■ Assigned task
Only those lines in the data below from the line containing "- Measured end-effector" through the line containing "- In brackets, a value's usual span", both included, should be restated word for word.

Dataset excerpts

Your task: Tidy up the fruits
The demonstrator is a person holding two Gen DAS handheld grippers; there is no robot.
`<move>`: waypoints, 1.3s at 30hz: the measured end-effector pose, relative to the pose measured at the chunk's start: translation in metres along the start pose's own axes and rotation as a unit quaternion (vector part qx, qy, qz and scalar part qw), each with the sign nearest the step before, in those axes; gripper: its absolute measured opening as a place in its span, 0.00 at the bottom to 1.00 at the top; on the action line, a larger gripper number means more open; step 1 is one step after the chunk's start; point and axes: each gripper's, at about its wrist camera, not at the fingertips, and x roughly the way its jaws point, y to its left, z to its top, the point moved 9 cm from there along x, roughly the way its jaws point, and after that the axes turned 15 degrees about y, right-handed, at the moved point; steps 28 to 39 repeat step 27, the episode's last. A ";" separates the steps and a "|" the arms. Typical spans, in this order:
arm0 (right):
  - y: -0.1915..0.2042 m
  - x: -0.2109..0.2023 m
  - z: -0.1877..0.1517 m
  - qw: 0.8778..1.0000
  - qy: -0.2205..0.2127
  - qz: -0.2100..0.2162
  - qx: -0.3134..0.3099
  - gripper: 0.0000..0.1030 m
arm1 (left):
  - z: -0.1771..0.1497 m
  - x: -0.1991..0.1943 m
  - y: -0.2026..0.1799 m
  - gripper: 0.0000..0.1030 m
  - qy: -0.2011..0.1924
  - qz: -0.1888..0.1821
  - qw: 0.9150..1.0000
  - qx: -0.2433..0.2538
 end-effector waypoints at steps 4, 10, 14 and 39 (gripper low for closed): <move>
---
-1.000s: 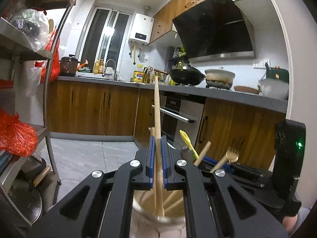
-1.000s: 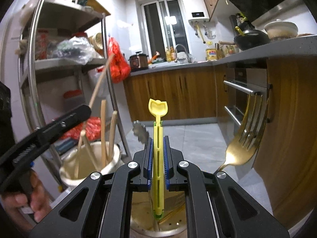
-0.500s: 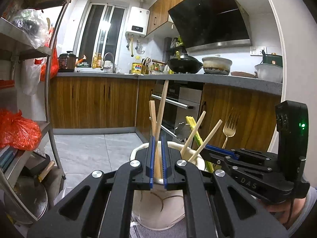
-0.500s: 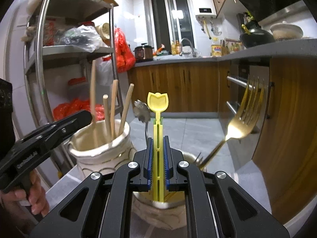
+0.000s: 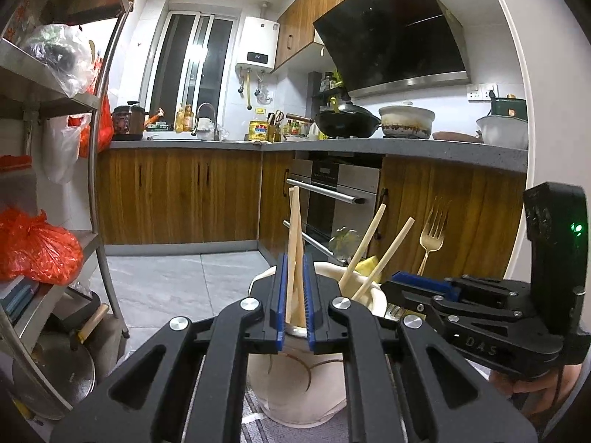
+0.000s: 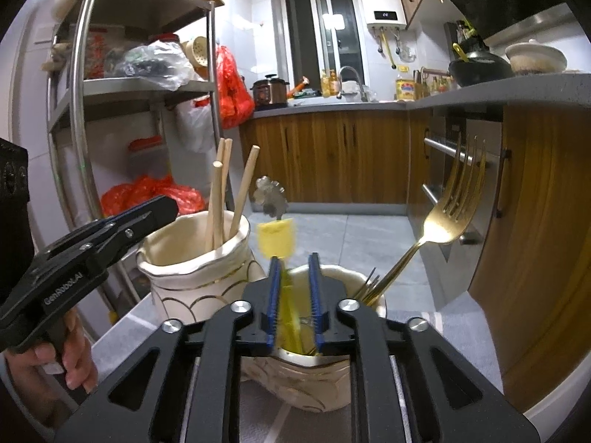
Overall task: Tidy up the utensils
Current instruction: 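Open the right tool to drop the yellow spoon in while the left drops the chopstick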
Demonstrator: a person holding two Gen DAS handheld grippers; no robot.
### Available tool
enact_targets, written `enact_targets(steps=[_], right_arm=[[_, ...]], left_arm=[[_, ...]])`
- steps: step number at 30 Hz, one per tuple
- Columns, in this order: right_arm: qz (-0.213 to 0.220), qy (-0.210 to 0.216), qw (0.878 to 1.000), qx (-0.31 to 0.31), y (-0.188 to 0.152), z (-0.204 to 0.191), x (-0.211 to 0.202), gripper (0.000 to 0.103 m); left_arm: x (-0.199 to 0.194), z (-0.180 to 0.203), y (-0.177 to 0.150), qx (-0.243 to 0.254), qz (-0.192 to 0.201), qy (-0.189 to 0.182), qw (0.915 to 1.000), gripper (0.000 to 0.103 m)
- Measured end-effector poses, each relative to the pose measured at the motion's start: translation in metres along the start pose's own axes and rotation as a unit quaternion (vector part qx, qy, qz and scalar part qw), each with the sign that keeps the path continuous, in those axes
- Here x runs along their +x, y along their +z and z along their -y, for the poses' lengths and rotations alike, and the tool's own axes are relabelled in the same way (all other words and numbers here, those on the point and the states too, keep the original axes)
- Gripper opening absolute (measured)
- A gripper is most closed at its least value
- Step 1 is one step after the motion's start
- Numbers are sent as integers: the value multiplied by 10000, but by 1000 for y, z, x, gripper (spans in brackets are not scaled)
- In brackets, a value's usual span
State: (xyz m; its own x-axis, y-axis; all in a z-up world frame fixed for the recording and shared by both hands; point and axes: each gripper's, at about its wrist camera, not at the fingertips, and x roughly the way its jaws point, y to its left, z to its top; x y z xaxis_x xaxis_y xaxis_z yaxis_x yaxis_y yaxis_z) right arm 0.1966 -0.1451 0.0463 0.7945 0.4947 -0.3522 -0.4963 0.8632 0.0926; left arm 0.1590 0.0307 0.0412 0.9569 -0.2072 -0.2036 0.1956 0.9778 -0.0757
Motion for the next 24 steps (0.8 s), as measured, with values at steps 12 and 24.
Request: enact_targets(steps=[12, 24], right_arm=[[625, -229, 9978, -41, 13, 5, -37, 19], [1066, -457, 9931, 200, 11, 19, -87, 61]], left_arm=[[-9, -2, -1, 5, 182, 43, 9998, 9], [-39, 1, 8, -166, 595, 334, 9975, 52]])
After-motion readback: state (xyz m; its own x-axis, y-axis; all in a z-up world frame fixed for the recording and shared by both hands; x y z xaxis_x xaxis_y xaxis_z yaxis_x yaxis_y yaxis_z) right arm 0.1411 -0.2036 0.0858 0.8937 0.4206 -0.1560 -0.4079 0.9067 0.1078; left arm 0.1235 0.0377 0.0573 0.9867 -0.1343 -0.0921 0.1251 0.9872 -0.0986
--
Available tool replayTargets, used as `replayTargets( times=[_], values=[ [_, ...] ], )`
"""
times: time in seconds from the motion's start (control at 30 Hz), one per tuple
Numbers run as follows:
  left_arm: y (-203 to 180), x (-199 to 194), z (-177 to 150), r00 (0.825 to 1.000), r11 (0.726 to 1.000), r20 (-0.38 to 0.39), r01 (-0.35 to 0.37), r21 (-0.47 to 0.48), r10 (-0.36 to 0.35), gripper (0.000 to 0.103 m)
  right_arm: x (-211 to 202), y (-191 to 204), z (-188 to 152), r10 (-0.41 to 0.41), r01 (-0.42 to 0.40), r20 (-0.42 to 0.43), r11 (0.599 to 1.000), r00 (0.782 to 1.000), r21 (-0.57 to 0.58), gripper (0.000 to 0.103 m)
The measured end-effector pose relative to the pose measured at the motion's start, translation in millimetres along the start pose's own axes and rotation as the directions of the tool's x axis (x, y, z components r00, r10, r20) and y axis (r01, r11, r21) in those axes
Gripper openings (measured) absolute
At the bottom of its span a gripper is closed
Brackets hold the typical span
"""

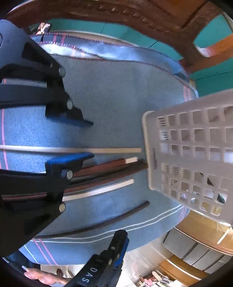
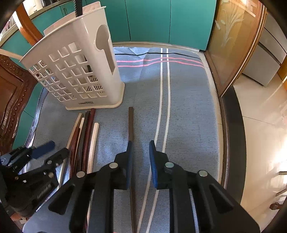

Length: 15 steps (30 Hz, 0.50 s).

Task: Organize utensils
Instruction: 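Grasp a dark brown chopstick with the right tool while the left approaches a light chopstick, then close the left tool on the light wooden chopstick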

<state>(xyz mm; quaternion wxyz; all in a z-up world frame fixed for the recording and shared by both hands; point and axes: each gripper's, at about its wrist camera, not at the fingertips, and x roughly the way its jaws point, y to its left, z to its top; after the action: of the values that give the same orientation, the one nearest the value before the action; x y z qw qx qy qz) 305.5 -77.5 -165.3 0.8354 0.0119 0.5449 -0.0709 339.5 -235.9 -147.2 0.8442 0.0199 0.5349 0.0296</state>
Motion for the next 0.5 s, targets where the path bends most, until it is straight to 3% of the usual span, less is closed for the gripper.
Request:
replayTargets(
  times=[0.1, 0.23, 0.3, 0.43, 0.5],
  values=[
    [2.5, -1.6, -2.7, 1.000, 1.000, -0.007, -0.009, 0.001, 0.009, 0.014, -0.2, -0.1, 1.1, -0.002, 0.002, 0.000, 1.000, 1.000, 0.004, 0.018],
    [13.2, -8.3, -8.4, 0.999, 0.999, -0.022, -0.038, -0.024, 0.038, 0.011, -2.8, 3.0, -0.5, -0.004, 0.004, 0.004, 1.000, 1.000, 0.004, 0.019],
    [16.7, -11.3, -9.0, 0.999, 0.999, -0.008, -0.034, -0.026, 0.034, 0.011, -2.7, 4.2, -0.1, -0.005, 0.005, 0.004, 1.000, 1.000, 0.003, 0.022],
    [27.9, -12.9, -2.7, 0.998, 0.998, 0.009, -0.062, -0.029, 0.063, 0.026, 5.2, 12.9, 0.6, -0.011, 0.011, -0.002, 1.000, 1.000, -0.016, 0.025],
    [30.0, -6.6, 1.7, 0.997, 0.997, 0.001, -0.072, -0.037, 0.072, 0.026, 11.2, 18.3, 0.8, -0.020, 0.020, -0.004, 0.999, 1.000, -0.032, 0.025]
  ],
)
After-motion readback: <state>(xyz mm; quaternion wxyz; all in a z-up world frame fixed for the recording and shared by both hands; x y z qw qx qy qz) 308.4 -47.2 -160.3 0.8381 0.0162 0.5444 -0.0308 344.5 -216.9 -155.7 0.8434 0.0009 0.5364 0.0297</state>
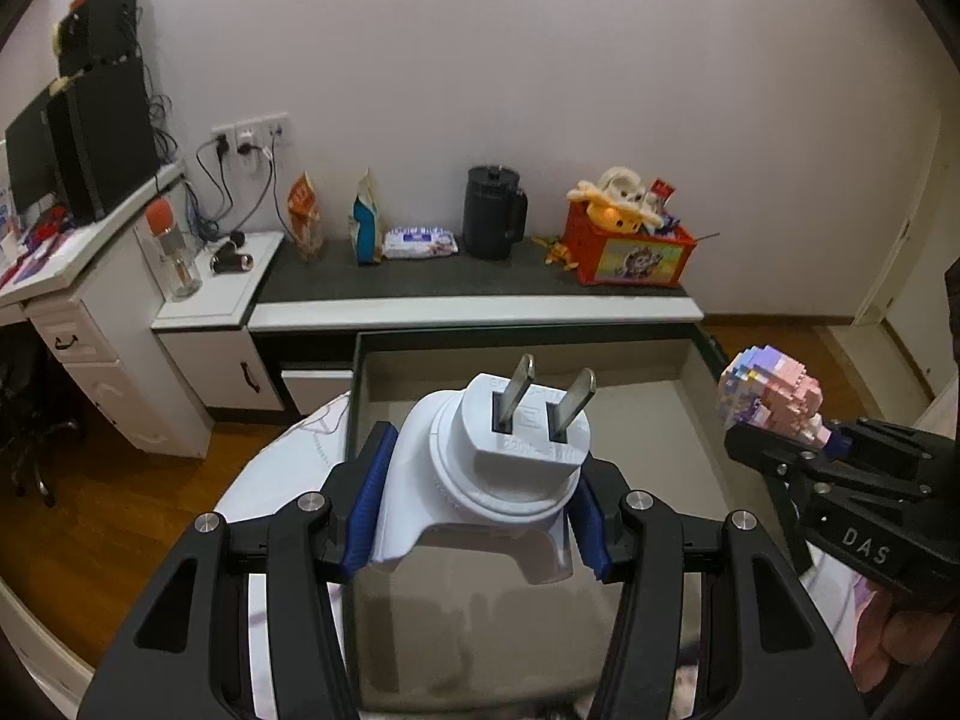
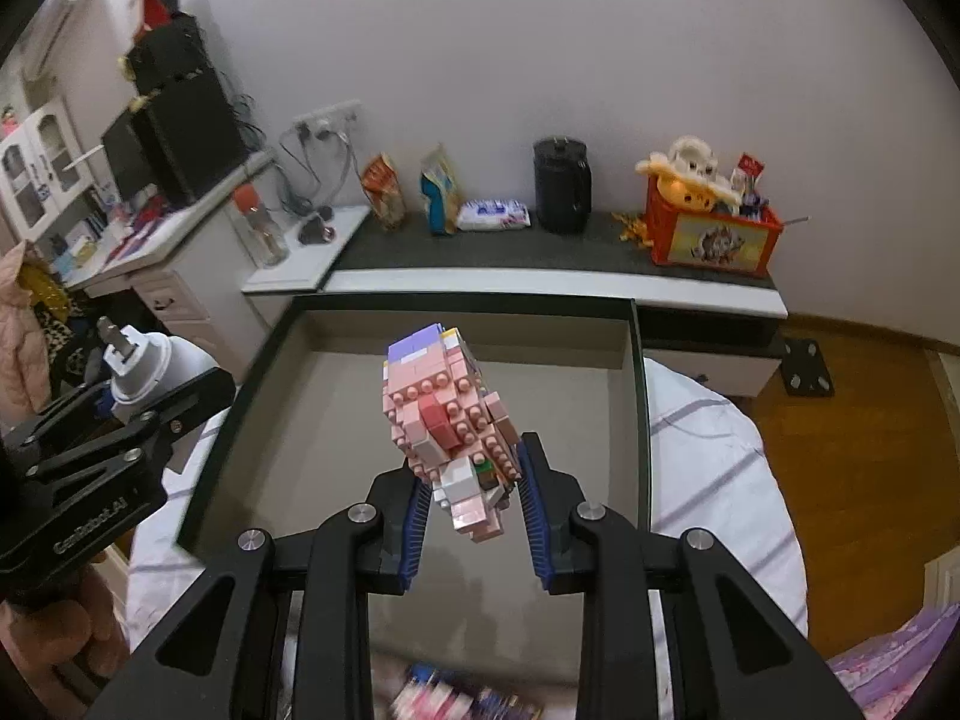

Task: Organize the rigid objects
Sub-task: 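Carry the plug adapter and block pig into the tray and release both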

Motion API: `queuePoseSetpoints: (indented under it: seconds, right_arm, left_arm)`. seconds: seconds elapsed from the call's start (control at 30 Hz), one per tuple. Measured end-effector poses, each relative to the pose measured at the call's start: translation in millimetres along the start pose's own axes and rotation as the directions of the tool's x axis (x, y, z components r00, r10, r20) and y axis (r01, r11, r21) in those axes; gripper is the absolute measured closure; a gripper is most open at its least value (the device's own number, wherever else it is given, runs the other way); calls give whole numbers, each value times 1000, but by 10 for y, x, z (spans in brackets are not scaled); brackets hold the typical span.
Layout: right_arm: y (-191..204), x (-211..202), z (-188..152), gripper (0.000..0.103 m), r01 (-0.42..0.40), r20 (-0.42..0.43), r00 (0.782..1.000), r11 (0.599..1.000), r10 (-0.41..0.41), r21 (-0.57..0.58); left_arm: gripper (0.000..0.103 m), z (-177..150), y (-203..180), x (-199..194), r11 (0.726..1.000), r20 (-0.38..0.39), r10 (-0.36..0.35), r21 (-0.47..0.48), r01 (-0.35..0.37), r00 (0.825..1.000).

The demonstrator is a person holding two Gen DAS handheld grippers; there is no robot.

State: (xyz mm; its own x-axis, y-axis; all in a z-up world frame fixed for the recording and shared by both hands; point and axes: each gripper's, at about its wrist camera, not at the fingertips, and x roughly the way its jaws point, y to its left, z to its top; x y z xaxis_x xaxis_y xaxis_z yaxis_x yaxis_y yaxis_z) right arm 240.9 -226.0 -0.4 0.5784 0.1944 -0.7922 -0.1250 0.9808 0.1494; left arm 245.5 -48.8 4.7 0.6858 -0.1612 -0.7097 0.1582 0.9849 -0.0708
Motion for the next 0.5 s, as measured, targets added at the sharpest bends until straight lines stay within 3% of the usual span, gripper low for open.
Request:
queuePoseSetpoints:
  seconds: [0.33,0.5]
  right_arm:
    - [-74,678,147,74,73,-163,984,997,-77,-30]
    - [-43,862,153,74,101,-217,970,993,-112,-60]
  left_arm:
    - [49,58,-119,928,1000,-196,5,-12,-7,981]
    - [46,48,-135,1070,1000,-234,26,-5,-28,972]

■ Output of the exercise
- Measured end-effector poses, each relative to the pose measured at the motion's start: translation in metres along the start pose's own axes and rotation as a unit quaternion (vector part qx, qy, qz and scalar part qw), each with the sign that keeps the path continuous, in those axes
- Here x runs along their +x, y along their +z and z along their -y, for the poses' lengths and rotations alike, and the tool's own axes are relabelled in the same way (all other words and numbers here, those on the point and the states too, keep the original axes)
- Gripper opening absolute (measured)
- A gripper is most closed at its least value
- Step 1 is one step after the motion's start
- Numbers are sent as integers: the value multiplied by 10000, but by 1000 for y, z, x, gripper (spans in brackets are not scaled)
- In brackets, a value's usual span

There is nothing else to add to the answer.